ONCE AGAIN WE ARE BACK TO WORK IN THE CITY - The Architectural Composition Course 1 (C) has as protagonist a fragment of the built city (or rather, the pieces of the urban mosaic are five: Civico 10-18 Viale Gabriele d'Annunzio / San Cetteo, Civic 24-25 Viale Gabriele d'Annunzio / Piazza Garibaldi, Civic 67 Via dei Bastioni / Covered Market, Civico 25 Via Ennio Flaiano / Old Town, Civico 60 Via dei Bastioni / Palazzo Monti).
The architectural question is measured between the existing and the proposed project, through the definition of a determined use program (home: volume within which most of man's activities take place: the domestic space, the working environment , the courtyard, the portion of the street in front of your home - characteristics: articulated space, organized in subspaces with specific qualities: open, closed, internal, external There is a mediated relationship between human body and space, determined by a series of daily gestures how to get in, out, go up, down, the movement is necessary, basically straight and continuous: I move from A to B without interruptions The visual perception is partial: there is the need to use other senses (hearing, touch ...) The use of memory is partial, as we tend to perform an uninterrupted sequence of actions and movements that are repeated chronically (crossing a corridor, going from a room to other etc ..) - request: housing for 3-5 people, inventing the client) for the exploration of possible spatial models (through plastics / maquettes, urban sections, analysis of parts and components, quantitative / qualitative schemes,.) to investigate, narrate and represent new ways of living.
A HOUSE BETWEEN HOUSES - The project recalls one of the themes that has characterized the history of Italian architecture - building on the built, with the built, - between the built; students will be asked to reflect on the issues of the relationship between a consolidated, present and physically looming urban context and a new object: a house forced to "look" at the sky, to "measure" its external score (façade) with the next fronts , to "unravel" its functional program on different levels (or floors), to be "introspective" but at the same time part of a much broader collective context: the redefinition of an ordinary urban front (skilful relationship between interior / exterior).

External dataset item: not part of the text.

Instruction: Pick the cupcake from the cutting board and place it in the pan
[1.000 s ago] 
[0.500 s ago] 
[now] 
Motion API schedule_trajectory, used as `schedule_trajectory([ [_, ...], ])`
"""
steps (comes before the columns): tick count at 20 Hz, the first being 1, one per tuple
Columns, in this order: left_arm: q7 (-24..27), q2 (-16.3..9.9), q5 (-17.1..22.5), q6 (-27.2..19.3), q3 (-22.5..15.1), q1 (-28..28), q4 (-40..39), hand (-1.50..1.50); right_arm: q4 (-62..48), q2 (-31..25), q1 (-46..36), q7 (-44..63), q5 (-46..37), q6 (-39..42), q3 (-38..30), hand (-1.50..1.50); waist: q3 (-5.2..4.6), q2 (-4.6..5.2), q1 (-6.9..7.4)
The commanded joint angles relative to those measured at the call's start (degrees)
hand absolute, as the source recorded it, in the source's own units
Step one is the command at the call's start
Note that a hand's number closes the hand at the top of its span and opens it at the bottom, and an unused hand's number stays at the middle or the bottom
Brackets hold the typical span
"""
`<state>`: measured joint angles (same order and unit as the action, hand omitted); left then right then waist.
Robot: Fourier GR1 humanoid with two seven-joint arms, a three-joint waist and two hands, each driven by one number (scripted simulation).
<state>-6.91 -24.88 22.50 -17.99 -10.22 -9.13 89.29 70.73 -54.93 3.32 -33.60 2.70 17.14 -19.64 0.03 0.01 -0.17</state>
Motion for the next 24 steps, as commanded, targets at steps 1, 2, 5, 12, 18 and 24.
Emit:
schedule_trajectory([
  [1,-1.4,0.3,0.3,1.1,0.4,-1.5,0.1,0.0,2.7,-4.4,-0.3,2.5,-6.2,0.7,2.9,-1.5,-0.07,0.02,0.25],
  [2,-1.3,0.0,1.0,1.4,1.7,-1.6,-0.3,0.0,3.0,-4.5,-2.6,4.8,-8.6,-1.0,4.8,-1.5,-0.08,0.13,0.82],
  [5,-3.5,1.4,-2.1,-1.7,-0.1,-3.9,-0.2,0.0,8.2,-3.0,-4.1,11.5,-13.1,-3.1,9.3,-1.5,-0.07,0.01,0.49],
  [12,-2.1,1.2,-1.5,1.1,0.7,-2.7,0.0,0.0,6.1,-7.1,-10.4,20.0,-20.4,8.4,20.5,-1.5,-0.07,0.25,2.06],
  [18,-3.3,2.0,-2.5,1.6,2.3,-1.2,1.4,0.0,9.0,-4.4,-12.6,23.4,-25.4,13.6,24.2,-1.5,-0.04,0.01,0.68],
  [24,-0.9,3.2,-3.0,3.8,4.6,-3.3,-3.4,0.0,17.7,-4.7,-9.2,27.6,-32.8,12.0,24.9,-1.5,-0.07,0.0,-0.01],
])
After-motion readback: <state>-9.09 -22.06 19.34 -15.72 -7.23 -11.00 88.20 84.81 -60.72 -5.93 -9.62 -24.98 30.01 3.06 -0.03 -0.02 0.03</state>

The project of a "grafting" (a building that inserts an existing fabric) is the synthesis of a double critical-design position, more and more current (also in light of the theme chosen for the Italian Pavilion - by Cino Zucchi: "grafts / grafting "- currently on display at the 14th International Architecture Exhibition" the Venice Biennale "- curator Rem Koolhaas); if on the one hand the choice of setting limits / conditions of disadvantage leads to reflect on the possible solutions of fundamental themes of architecture (such as the theme of light, the relationship between the serving and served spaces, the distribution system, the parts / environments / spaces of a house, of the need to build a continuity / discontinuity of the fronts' score, of a renewed sense of domesticity, of the relationship with the sidewalk, with the street, with the square, of the need to design / imagine the space "In section" ...), on the other hand would have the facilitation (still to be verified) of having to think of an object strongly contextualized and related to its surroundings - "order of method" understood as "antithesis towards a freedom and a creativity based exclusively on subjective feelings ". These are elementary considerations that do not allow for theoretical-philosophical reasoning, but which direct this research towards the identification of the traditional archetypes of the house, that is towards those factors of construction that do not change with time and that can not be affected. from changes in taste.
The applicative theme is measured with a "small single-family house" of singular character (specificity and vocation chosen by the student, so as to influence the archetype or possible configuration, for example: home-studio, home-laboratory, home-garden, home-home, home for a mad writer, home for the seamstress of "the Devil wears Prada", home for a painter without canvas, home for a self-taught carpenter, home for the Karamazov Brothers,.). The adjective "small" is used here to better identify the applicative subject, ie the house, whose domestic dimension, for the very small one, is linked to a few needs that widen the primary needs of man, of the instinctive type and physiological (to protect oneself, to protect oneself, to warm oneself, to scrutinize the outside, to conserve, to sleep, to preserve, to care for the offspring, etc.).